*Data section*.
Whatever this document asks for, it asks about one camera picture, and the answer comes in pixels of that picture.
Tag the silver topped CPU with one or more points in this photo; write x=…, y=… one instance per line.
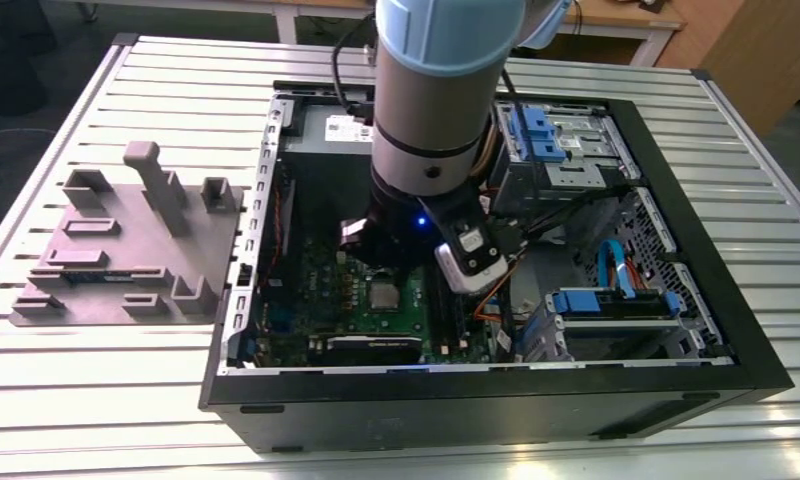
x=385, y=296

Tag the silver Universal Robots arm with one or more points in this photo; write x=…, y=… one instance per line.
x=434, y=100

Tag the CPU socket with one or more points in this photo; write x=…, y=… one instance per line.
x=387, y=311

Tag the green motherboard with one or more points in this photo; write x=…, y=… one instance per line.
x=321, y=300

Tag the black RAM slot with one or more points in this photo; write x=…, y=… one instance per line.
---
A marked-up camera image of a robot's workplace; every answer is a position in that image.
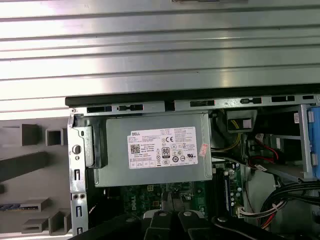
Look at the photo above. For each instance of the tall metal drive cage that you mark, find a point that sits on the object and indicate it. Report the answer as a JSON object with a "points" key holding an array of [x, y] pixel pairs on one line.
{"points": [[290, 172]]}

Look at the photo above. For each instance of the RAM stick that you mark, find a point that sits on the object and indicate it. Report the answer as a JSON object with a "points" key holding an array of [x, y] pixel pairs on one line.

*Task description*.
Among the records above, repeat exactly the line with "Tag the silver Universal", the line with "Tag the black", and every line in between, and only those.

*Response area*.
Tag the silver Universal Robots arm with one or more points in this photo; write x=…, y=… one instance per line.
x=434, y=100

Tag the CPU socket with one or more points in this photo; write x=…, y=… one instance per line.
x=387, y=311

Tag the green motherboard with one or more points in this photo; write x=…, y=… one instance per line.
x=321, y=300

Tag the black RAM slot with one or more points in this photo; write x=…, y=… one instance per line.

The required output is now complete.